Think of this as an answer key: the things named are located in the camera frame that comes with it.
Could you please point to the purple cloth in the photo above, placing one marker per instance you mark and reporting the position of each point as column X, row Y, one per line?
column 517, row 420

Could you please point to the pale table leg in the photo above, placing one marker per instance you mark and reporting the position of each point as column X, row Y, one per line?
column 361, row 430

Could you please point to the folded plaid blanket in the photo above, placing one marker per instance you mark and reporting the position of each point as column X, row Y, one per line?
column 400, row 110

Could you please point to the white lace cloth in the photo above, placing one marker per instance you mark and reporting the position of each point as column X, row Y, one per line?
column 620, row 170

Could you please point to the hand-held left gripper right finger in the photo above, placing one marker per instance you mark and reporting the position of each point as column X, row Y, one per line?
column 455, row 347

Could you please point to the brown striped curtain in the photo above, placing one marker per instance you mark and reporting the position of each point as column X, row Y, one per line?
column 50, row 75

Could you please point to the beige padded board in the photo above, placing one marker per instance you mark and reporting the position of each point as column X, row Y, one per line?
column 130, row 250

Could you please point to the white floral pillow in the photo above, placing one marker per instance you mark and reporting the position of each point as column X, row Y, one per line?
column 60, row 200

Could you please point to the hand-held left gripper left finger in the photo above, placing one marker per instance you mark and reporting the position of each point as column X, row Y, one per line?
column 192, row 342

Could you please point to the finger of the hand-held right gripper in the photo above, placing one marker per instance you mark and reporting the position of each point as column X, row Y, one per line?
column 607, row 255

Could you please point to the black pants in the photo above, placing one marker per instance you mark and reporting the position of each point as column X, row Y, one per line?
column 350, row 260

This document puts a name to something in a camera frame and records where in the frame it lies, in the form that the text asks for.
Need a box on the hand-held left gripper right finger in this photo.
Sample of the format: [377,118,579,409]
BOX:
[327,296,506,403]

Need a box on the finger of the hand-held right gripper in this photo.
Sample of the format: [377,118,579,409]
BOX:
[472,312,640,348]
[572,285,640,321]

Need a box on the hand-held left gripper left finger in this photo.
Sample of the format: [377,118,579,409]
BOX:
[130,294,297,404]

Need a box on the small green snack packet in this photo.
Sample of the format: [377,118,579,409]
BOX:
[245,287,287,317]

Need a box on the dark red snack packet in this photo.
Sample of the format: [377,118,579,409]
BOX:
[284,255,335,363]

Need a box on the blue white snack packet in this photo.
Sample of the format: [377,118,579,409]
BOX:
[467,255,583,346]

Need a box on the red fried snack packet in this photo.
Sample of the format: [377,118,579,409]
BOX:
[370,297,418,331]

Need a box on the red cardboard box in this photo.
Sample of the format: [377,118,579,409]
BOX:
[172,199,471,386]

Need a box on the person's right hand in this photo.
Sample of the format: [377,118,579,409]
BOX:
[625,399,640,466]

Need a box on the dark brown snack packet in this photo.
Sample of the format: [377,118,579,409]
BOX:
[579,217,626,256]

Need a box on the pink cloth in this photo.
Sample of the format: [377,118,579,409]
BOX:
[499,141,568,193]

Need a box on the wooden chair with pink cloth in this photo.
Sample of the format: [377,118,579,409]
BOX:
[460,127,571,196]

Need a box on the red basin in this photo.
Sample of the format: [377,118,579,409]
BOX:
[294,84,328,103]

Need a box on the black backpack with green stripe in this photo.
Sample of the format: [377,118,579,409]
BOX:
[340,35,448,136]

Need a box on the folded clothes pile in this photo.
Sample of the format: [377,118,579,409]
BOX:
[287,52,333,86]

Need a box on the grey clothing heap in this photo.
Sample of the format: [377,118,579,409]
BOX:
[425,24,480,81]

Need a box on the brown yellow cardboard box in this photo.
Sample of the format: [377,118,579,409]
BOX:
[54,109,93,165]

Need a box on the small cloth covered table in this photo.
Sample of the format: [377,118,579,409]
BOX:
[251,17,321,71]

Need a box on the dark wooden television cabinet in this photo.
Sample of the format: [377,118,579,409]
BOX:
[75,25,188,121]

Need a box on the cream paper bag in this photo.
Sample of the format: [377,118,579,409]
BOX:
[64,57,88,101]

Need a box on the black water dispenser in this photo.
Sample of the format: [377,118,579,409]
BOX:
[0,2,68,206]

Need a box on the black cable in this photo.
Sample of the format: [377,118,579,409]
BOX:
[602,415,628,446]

■ **How to complete this task**:
Without omitting anything, reproduce the whole of the data.

■ **Response to the task**:
Think of this as an answer key: the things named are located in the camera frame that comes with it.
Could you please point to the purple cloth in the photo above, placing one marker per instance you mark and reporting the position of each point as column X, row Y, one per line?
column 517, row 420

Could you please point to the pale table leg in the photo above, placing one marker per instance you mark and reporting the position of each point as column X, row Y, one per line?
column 361, row 430

Could you please point to the folded plaid blanket in the photo above, placing one marker per instance you mark and reporting the position of each point as column X, row Y, one per line?
column 400, row 110

Could you please point to the white lace cloth in the photo above, placing one marker per instance you mark and reporting the position of each point as column X, row Y, one per line?
column 620, row 170

Could you please point to the hand-held left gripper right finger in the photo above, placing one marker per instance you mark and reporting the position of each point as column X, row Y, one per line?
column 455, row 347

Could you please point to the brown striped curtain in the photo above, placing one marker per instance you mark and reporting the position of each point as column X, row Y, one per line?
column 50, row 75

Could you please point to the beige padded board in the photo above, placing one marker per instance you mark and reporting the position of each point as column X, row Y, one per line?
column 130, row 250

Could you please point to the white floral pillow in the photo above, placing one marker per instance you mark and reporting the position of each point as column X, row Y, one per line?
column 60, row 200

Could you please point to the hand-held left gripper left finger in the photo above, placing one marker per instance you mark and reporting the position of each point as column X, row Y, one per line?
column 192, row 342

Could you please point to the finger of the hand-held right gripper in the photo above, placing one marker per instance you mark and reporting the position of each point as column X, row Y, one per line?
column 607, row 255

Could you please point to the black pants in the photo above, placing one marker per instance you mark and reporting the position of each point as column X, row Y, one per line?
column 350, row 260

This document puts a name to something in a camera frame and records where in the frame it lies, in the form that the text asks for.
Need a box on the hand-held left gripper right finger in this photo.
Sample of the format: [377,118,579,409]
BOX:
[327,296,506,403]

Need a box on the finger of the hand-held right gripper in this photo.
Sample of the format: [377,118,579,409]
BOX:
[472,312,640,348]
[572,285,640,321]

Need a box on the hand-held left gripper left finger in this photo.
Sample of the format: [377,118,579,409]
BOX:
[130,294,297,404]

Need a box on the small green snack packet in this photo.
Sample of the format: [377,118,579,409]
BOX:
[245,287,287,317]

Need a box on the dark red snack packet in this photo.
Sample of the format: [377,118,579,409]
BOX:
[284,255,335,363]

Need a box on the blue white snack packet in this photo.
Sample of the format: [377,118,579,409]
BOX:
[467,255,583,346]

Need a box on the red fried snack packet in this photo.
Sample of the format: [377,118,579,409]
BOX:
[370,297,418,331]

Need a box on the red cardboard box in this photo.
Sample of the format: [377,118,579,409]
BOX:
[172,199,471,386]

Need a box on the person's right hand in this photo.
Sample of the format: [377,118,579,409]
BOX:
[625,399,640,466]

Need a box on the dark brown snack packet in this photo.
Sample of the format: [377,118,579,409]
BOX:
[579,217,626,256]

Need a box on the pink cloth in this photo.
Sample of the format: [377,118,579,409]
BOX:
[499,141,568,193]

Need a box on the wooden chair with pink cloth in this photo.
Sample of the format: [377,118,579,409]
BOX:
[460,127,571,196]

Need a box on the red basin in this photo.
Sample of the format: [377,118,579,409]
BOX:
[294,84,328,103]

Need a box on the black backpack with green stripe in this photo.
Sample of the format: [377,118,579,409]
BOX:
[340,35,448,136]

Need a box on the folded clothes pile in this photo.
Sample of the format: [377,118,579,409]
BOX:
[287,52,333,86]

Need a box on the grey clothing heap in this photo.
Sample of the format: [377,118,579,409]
BOX:
[425,24,480,81]

Need a box on the brown yellow cardboard box in this photo.
Sample of the format: [377,118,579,409]
BOX:
[54,109,93,165]

Need a box on the small cloth covered table in this photo.
Sample of the format: [377,118,579,409]
BOX:
[251,17,321,71]

Need a box on the dark wooden television cabinet in this photo.
Sample of the format: [377,118,579,409]
BOX:
[75,25,188,121]

Need a box on the cream paper bag in this photo.
Sample of the format: [377,118,579,409]
BOX:
[64,57,88,101]

Need a box on the black water dispenser in this photo.
Sample of the format: [377,118,579,409]
BOX:
[0,2,68,206]

Need a box on the black cable in this photo.
Sample of the format: [377,118,579,409]
BOX:
[602,415,628,446]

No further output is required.